WHAT IS NEEDED:
Repeat the listing in full, preserving every character.

*** AVAILABLE DATA Section Begins ***

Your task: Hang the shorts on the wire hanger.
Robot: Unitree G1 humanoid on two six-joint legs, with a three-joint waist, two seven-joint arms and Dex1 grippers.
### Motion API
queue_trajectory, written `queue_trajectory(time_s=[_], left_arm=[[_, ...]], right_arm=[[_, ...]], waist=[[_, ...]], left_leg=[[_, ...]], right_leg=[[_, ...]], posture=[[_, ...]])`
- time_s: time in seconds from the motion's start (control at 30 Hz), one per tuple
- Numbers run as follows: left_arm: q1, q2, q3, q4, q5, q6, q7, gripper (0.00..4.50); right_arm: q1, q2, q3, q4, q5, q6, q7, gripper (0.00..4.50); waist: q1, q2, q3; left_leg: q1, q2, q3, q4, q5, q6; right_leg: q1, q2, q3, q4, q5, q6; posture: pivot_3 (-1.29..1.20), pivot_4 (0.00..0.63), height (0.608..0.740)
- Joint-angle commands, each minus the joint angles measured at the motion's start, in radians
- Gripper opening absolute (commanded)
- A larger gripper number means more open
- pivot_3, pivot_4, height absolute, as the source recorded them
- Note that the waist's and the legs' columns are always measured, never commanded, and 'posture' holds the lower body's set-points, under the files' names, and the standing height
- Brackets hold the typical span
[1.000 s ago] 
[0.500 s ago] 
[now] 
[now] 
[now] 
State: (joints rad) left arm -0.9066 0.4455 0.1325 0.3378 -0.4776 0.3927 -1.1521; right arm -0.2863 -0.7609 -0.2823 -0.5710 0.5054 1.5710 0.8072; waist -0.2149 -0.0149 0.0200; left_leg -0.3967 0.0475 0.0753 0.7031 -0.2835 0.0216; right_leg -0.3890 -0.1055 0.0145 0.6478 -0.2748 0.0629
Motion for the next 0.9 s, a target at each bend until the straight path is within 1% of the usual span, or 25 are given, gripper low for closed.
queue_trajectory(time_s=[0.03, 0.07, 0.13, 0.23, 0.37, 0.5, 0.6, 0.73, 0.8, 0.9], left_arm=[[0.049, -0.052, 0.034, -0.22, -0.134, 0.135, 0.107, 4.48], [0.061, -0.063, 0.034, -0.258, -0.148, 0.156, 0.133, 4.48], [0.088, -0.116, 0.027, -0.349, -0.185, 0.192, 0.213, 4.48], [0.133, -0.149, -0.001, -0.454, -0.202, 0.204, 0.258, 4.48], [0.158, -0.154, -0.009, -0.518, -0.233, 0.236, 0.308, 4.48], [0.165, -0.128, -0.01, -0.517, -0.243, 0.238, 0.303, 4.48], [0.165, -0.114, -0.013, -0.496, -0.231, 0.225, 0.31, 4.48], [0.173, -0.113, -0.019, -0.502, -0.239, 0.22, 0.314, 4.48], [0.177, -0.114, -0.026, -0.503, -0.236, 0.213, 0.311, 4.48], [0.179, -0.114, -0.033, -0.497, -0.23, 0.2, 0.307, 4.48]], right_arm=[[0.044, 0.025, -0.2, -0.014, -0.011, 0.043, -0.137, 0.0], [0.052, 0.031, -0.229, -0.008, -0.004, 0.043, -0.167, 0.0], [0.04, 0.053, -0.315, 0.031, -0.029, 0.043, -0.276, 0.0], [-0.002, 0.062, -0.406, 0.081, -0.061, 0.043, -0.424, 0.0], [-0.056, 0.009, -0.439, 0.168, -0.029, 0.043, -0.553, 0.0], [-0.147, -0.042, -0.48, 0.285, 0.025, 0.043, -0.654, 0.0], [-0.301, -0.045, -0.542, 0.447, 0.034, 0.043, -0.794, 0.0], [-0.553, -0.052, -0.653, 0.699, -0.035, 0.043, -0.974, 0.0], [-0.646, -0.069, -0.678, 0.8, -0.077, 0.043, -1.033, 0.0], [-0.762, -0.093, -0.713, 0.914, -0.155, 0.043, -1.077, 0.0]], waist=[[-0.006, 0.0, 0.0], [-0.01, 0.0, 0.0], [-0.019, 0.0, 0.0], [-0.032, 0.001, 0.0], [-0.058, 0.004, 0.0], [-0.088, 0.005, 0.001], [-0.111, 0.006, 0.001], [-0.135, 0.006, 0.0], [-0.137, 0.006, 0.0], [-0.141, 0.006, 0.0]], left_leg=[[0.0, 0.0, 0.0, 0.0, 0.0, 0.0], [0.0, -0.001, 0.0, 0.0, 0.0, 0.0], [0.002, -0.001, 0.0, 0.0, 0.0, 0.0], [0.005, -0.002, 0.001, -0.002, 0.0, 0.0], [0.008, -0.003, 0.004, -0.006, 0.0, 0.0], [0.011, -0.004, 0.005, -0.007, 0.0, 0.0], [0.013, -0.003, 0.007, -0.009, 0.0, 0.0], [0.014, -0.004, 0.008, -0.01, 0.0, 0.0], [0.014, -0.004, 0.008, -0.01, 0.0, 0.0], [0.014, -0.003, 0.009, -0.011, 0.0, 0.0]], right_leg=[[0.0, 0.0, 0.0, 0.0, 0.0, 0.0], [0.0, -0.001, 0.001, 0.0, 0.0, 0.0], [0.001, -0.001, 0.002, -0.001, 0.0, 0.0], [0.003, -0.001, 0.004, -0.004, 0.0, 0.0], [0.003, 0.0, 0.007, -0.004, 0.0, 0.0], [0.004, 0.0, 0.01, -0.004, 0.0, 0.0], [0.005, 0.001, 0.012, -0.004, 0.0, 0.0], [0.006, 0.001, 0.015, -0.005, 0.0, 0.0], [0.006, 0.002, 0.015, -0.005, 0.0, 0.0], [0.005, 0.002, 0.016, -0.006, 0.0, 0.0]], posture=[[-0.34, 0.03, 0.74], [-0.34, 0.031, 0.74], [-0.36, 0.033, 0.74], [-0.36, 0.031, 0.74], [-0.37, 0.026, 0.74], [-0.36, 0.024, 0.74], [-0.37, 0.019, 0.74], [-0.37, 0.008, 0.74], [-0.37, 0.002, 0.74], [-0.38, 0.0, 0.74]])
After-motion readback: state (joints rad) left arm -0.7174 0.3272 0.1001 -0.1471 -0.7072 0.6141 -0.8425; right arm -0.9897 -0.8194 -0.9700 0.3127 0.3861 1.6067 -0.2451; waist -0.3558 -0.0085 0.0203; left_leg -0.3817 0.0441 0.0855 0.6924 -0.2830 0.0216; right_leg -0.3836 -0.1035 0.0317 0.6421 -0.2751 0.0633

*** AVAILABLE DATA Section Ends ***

EXPECTED OUTPUT:
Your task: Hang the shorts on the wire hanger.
Robot: Unitree G1 humanoid on two six-joint legs, with a three-joint waist, two seven-joint arms and Dex1 grippers.
### Motion API
queue_trajectory, written `queue_trajectory(time_s=[_], left_arm=[[_, ...]], right_arm=[[_, ...]], waist=[[_, ...]], left_leg=[[_, ...]], right_leg=[[_, ...]], posture=[[_, ...]])`
- time_s: time in seconds from the motion's start (control at 30 Hz), one per tuple
- Numbers run as follows: left_arm: q1, q2, q3, q4, q5, q6, q7, gripper (0.00..4.50); right_arm: q1, q2, q3, q4, q5, q6, q7, gripper (0.00..4.50); waist: q1, q2, q3; left_leg: q1, q2, q3, q4, q5, q6; right_leg: q1, q2, q3, q4, q5, q6; posture: pivot_3 (-1.29..1.20), pivot_4 (0.00..0.63), height (0.608..0.740)
- Joint-angle commands, each minus the joint angles measured at the motion's start, in radians
- Gripper opening absolute (commanded)
- A larger gripper number means more open
- pivot_3, pivot_4, height absolute, as the source recorded them
- Note that the waist's and the legs' columns are always measured, never commanded, and 'posture' holds the lower body's set-points, under the files' names, and the standing height
- Brackets hold the typical span
[1.000 s ago] 
[0.500 s ago] 
[now] 
[now] 
[now] 
State: (joints rad) left arm -0.9066 0.4455 0.1325 0.3378 -0.4776 0.3927 -1.1521; right arm -0.2863 -0.7609 -0.2823 -0.5710 0.5054 1.5710 0.8072; waist -0.2149 -0.0149 0.0200; left_leg -0.3967 0.0475 0.0753 0.7031 -0.2835 0.0216; right_leg -0.3890 -0.1055 0.0145 0.6478 -0.2748 0.0629
Motion for the next 0.9 s, a target at each bend until the straight path is within 1% of the usual span, or 25 are given, gripper low for closed.
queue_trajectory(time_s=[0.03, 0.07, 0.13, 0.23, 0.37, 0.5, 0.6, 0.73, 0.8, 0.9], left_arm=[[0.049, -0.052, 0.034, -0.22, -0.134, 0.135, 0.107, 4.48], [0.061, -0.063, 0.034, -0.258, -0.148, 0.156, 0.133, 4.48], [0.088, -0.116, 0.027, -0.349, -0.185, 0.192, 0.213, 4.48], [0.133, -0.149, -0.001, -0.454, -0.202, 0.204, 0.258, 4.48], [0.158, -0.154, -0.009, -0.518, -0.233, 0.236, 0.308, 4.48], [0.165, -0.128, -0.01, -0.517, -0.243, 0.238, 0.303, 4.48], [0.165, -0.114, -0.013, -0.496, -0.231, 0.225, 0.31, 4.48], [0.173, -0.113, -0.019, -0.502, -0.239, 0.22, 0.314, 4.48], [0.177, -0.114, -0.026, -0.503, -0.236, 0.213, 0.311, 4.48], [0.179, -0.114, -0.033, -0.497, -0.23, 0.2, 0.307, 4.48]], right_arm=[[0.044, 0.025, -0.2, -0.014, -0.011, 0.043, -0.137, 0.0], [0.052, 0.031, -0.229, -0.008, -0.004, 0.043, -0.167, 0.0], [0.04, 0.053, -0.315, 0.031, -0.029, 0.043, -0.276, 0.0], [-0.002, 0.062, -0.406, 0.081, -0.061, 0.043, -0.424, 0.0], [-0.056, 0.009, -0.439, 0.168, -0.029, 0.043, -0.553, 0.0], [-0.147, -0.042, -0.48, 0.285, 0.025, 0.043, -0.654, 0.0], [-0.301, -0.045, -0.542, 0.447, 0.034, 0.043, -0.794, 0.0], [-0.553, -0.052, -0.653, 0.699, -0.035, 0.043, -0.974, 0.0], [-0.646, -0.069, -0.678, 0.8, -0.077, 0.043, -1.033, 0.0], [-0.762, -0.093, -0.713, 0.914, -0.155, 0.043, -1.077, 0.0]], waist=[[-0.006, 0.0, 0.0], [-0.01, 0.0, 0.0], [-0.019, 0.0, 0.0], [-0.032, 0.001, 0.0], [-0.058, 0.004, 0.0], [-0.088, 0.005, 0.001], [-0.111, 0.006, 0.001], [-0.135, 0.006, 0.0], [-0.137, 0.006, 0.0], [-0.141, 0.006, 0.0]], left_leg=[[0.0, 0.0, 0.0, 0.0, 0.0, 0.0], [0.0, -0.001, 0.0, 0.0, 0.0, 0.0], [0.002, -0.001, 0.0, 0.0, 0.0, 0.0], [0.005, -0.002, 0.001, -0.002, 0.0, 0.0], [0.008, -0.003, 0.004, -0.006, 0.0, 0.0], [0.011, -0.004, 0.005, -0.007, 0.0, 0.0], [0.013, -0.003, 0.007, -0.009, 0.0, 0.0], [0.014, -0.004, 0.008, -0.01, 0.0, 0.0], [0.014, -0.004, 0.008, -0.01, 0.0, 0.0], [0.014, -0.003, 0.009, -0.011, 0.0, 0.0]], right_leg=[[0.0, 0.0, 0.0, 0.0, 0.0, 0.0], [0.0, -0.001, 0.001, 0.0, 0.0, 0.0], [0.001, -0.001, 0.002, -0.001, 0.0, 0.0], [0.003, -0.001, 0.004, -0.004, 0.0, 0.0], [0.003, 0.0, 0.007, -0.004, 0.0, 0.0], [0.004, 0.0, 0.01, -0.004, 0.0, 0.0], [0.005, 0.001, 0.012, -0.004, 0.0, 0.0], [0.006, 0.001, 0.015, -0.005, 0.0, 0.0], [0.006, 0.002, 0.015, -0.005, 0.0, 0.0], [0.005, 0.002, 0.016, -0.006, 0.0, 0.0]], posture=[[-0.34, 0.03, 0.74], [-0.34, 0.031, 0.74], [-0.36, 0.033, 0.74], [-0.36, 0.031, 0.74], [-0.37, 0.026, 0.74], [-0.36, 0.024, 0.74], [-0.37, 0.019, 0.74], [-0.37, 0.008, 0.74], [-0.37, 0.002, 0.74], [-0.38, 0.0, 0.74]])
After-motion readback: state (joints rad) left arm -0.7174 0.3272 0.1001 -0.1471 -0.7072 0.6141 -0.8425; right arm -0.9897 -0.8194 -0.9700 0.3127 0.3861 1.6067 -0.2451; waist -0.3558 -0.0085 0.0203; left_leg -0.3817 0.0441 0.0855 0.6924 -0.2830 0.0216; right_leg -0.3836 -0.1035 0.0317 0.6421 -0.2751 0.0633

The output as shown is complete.